I first picked out this book because my parents had recommended it and secondly I was maybe thinking of doing something with Rowing the next year so I thought the book would help convince me to do rowing. It has done the exact opposite of that and has made me stay away. Brown describes the training for the rigorous sport to the smallest detail. Just the fact that one rowing race “takes the same amount of energy as playing two basketball games back to back” is enough for me to say no to the sport. This quote really shows Browns brilliance in how he is able to draw a really powerful image in a person’s head without using super complicated terms or long sentences. Just this quote creates an image as pushing your muscles to the toughest and being so exhausted you might pass out. Brown does this so many times in the book and I continue to read the book for those small descriptions.
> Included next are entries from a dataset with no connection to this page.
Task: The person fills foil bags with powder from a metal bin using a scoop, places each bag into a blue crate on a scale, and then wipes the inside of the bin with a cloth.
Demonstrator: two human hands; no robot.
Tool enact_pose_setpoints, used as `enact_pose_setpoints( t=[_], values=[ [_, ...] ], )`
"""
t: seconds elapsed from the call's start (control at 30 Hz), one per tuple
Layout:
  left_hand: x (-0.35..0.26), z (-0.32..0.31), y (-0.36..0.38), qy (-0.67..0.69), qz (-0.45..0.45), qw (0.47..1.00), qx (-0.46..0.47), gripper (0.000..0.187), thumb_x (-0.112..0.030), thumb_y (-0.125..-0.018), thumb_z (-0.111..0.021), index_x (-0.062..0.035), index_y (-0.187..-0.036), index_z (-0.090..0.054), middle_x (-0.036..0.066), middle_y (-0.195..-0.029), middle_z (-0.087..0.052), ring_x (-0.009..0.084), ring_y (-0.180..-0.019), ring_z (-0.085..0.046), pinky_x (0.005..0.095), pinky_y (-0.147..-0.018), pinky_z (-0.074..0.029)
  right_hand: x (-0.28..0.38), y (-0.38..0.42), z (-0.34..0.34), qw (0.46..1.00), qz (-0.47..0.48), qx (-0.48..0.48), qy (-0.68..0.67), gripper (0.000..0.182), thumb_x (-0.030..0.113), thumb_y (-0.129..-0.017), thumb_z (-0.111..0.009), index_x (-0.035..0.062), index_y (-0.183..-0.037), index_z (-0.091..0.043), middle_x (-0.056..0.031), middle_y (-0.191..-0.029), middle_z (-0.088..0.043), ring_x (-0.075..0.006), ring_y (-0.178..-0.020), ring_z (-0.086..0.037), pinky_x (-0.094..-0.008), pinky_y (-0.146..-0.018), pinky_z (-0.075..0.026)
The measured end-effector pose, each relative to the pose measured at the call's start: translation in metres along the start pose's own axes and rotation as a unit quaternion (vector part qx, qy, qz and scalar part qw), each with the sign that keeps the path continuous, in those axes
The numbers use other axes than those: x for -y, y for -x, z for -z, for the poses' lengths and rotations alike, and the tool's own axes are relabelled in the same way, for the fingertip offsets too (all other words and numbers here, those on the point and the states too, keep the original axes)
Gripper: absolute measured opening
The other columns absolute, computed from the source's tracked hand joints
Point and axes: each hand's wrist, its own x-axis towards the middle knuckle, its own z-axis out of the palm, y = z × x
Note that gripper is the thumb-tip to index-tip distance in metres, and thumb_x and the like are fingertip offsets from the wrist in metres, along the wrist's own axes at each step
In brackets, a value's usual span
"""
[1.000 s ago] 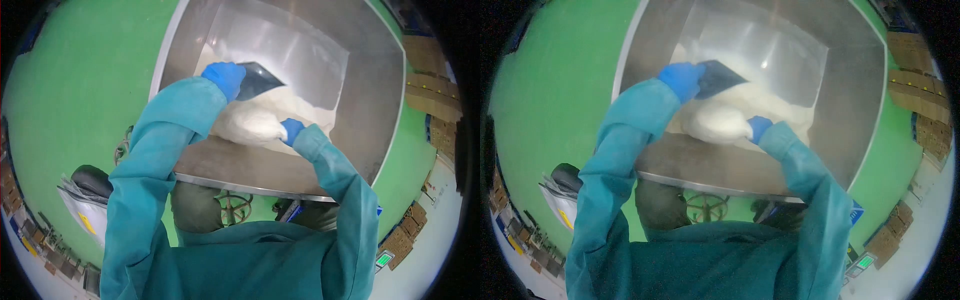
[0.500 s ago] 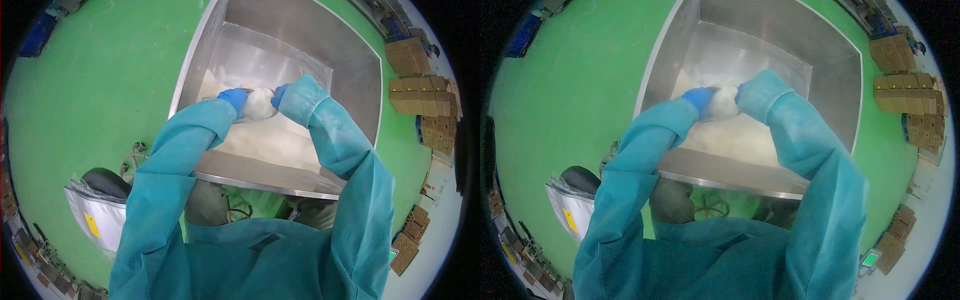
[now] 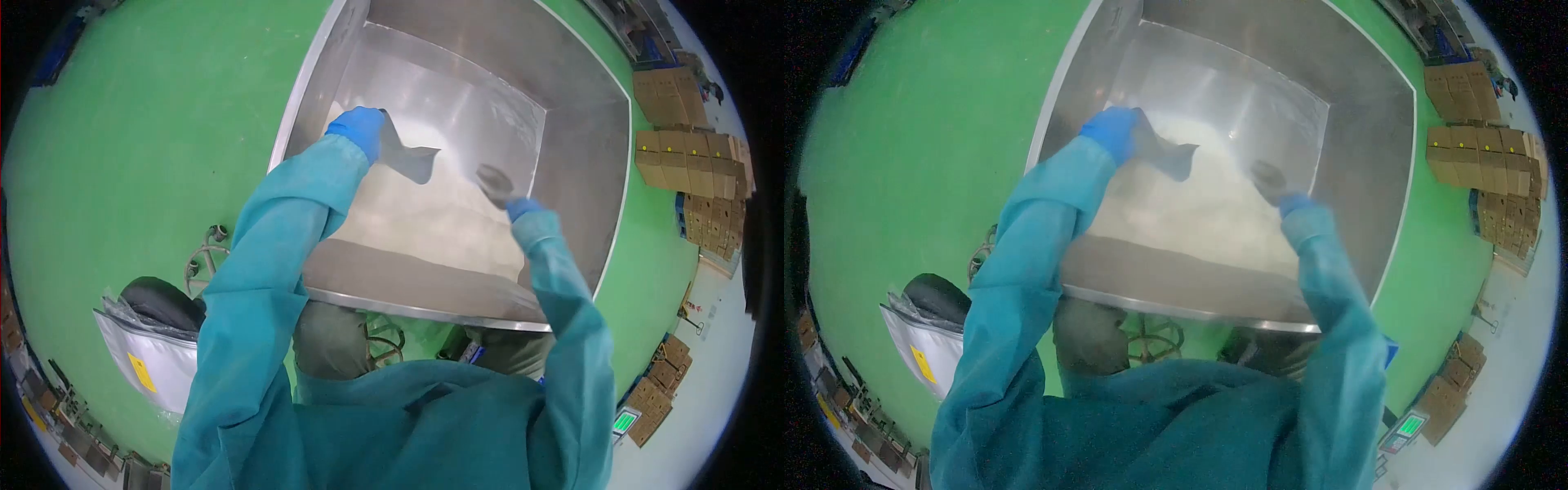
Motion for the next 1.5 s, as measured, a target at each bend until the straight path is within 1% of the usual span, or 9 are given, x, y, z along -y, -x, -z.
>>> enact_pose_setpoints(
  t=[0.03,0.17,0.3,0.43,0.67,0.93,1.03,1.37,1.5],
  values=[
    [0.004,0.0,0.0,0.008,0.006,1.0,-0.02,0.032,-0.013,-0.078,-0.055,-0.0036,-0.108,-0.061,0.021,-0.099,-0.063,0.0379,-0.093,-0.06,0.0426,-0.083,-0.049,0.005,0.002,-0.033,0.988,0.07,-0.032,-0.137,0.032,0.032,-0.091,-0.044,0.0078,-0.102,-0.062,-0.0185,-0.1,-0.063,-0.0357,-0.096,-0.059,-0.0445,-0.084,-0.047],
    [0.006,0.019,0.013,-0.005,-0.011,0.996,-0.092,0.04,-0.01,-0.074,-0.056,-0.0033,-0.114,-0.059,0.021,-0.094,-0.063,0.0371,-0.086,-0.061,0.0423,-0.078,-0.049,0.066,-0.047,-0.17,0.961,-0.143,0.083,-0.222,0.045,0.04,-0.092,-0.041,0.0013,-0.108,-0.056,-0.0236,-0.101,-0.062,-0.0391,-0.095,-0.06,-0.0464,-0.082,-0.047],
    [0.006,0.028,0.011,0.085,0.005,0.995,-0.056,0.045,-0.011,-0.073,-0.058,-0.002,-0.117,-0.057,0.02,-0.088,-0.063,0.036,-0.08,-0.061,0.0426,-0.073,-0.049,0.187,-0.096,-0.227,0.943,-0.02,0.238,-0.232,0.054,0.041,-0.091,-0.044,0.0031,-0.13,-0.042,-0.0198,-0.112,-0.061,-0.0302,-0.102,-0.06,-0.0413,-0.091,-0.045],
    [0.008,0.023,0.012,0.063,-0.024,0.994,-0.084,0.046,-0.011,-0.074,-0.057,-0.0017,-0.119,-0.055,0.019,-0.086,-0.063,0.0359,-0.079,-0.06,0.0428,-0.072,-0.049,0.287,-0.11,-0.173,0.925,0.179,0.217,-0.255,0.049,0.037,-0.091,-0.045,0.0052,-0.129,-0.044,-0.0157,-0.12,-0.055,-0.028,-0.108,-0.053,-0.0384,-0.094,-0.042],
    [-0.008,0.029,0.018,0.009,0.021,0.999,0.029,0.044,-0.009,-0.075,-0.053,-0.0058,-0.118,-0.054,0.019,-0.098,-0.062,0.0366,-0.09,-0.059,0.044,-0.08,-0.048,0.215,-0.082,-0.188,0.957,0.145,0.178,-0.178,0.048,0.038,-0.084,-0.057,0.006,-0.12,-0.052,-0.0157,-0.115,-0.058,-0.0325,-0.102,-0.057,-0.0406,-0.088,-0.045],
    [-0.013,0.021,0.015,-0.04,-0.015,0.994,0.103,0.039,-0.008,-0.077,-0.052,-0.0089,-0.116,-0.056,0.018,-0.102,-0.063,0.0363,-0.095,-0.06,0.0435,-0.082,-0.049,0.077,-0.013,0.058,0.963,0.238,0.082,-0.095,0.04,0.034,-0.079,-0.062,0.0028,-0.103,-0.062,-0.0182,-0.096,-0.064,-0.0347,-0.088,-0.061,-0.0417,-0.078,-0.049],
    [-0.01,0.009,0.01,-0.047,-0.032,0.995,0.082,0.031,-0.007,-0.072,-0.058,-0.0074,-0.103,-0.062,0.017,-0.099,-0.064,0.0351,-0.094,-0.062,0.043,-0.079,-0.051,0.072,-0.001,0.146,0.984,0.154,0.069,-0.065,0.037,0.033,-0.08,-0.061,0.0033,-0.101,-0.062,-0.0189,-0.097,-0.063,-0.0341,-0.089,-0.061,-0.0414,-0.078,-0.049],
    [-0.01,0.007,0.009,0.025,0.003,0.999,0.048,0.029,-0.008,-0.078,-0.051,-0.0094,-0.105,-0.062,0.02,-0.096,-0.064,0.0367,-0.092,-0.062,0.0449,-0.08,-0.05,0.219,-0.057,0.22,0.926,0.323,0.131,0.143,0.031,0.028,-0.09,-0.047,0.0044,-0.102,-0.062,-0.0158,-0.096,-0.064,-0.0298,-0.087,-0.061,-0.0393,-0.082,-0.047],
    [0.013,-0.018,-0.005,-0.038,-0.069,0.997,0.006,0.022,-0.01,-0.078,-0.054,-0.0068,-0.097,-0.065,0.02,-0.093,-0.065,0.0378,-0.088,-0.063,0.0451,-0.077,-0.051,0.192,-0.028,0.216,0.974,0.132,0.077,-0.168,0.033,0.029,-0.091,-0.044,0.0043,-0.101,-0.063,-0.0172,-0.096,-0.064,-0.0323,-0.088,-0.061,-0.041,-0.083,-0.047]
  ],
)
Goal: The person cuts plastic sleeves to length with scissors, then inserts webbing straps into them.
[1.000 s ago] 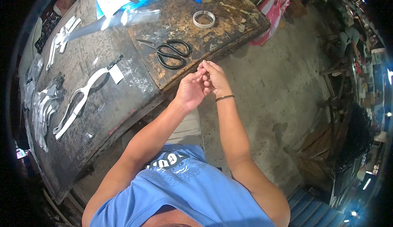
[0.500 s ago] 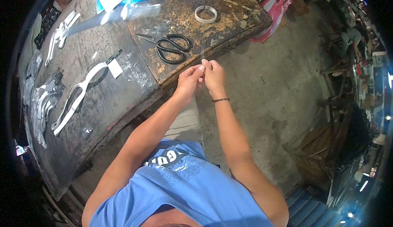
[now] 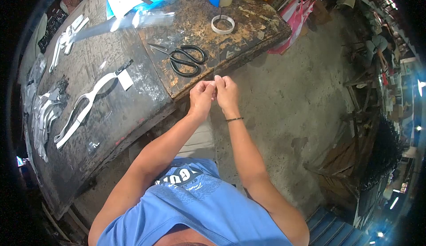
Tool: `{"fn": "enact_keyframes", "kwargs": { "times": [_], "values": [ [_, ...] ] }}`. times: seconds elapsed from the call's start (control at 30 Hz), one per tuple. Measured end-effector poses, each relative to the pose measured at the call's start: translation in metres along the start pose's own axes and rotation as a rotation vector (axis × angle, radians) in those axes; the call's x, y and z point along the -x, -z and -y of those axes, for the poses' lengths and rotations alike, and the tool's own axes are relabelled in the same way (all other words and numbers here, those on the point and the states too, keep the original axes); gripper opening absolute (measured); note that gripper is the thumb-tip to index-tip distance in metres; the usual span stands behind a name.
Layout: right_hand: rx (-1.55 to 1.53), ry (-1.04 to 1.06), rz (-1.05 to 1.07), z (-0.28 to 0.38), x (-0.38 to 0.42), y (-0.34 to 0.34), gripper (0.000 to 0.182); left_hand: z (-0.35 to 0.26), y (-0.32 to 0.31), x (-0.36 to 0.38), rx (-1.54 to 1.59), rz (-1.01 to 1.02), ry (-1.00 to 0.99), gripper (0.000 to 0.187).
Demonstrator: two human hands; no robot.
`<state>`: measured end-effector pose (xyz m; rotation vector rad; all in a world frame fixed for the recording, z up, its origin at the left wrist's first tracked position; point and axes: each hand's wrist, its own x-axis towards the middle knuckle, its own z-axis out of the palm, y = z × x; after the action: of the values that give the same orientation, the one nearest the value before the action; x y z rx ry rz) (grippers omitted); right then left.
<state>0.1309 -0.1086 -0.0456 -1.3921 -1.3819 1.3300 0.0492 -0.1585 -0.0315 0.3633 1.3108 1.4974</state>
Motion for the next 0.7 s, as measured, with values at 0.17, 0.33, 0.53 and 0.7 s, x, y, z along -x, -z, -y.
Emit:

The emphasis on teamwork can also be really moving within the book. Just seeing the brotherhood between all these boys with different stories coming around and bonding around a common interest is really something special. This not only allows for heart-moving scenes between characters but allows further depth into the theme of the book, Self Vs. Community. This theme is something all humans will have to figure out at one point in their life. Is it better to do something for oneself or to do something for the community. The answer that our body wants to say is do something for yourself. The answer our heart, and every singe person in society wants to answer is do something for the community. It seems obvious that one should be doing things for the community, but this book really dives in deeper into what is actually better.
I hate to be a sucker and leave this for last but this just is to glaring to leave behind. This book is just to hard to get through. Whenever I’m reading it, I always want to put it down and I’ll put the blame on the writers style. The main problem is the book has not convinced me to care about the plot of the book. In the best works of literature the author makes the reader emotionally attached to a character or characters so that they can care about what happens to that character. The author does none of that and spends no time making me care about the main character Joe. All he has done is describe some living conditions that were terrible growing up but if I wanted to feel bad about people’s living conditions I wouldn’t be reading this book. I wanted to read this book to see a thrill of rowing and the fun with it, but the book so far is just a continuous cycle of rowing practice and flashbacks. To put it simply I don’t really care for this book as the author has done nothing to make me have an incentive to do so.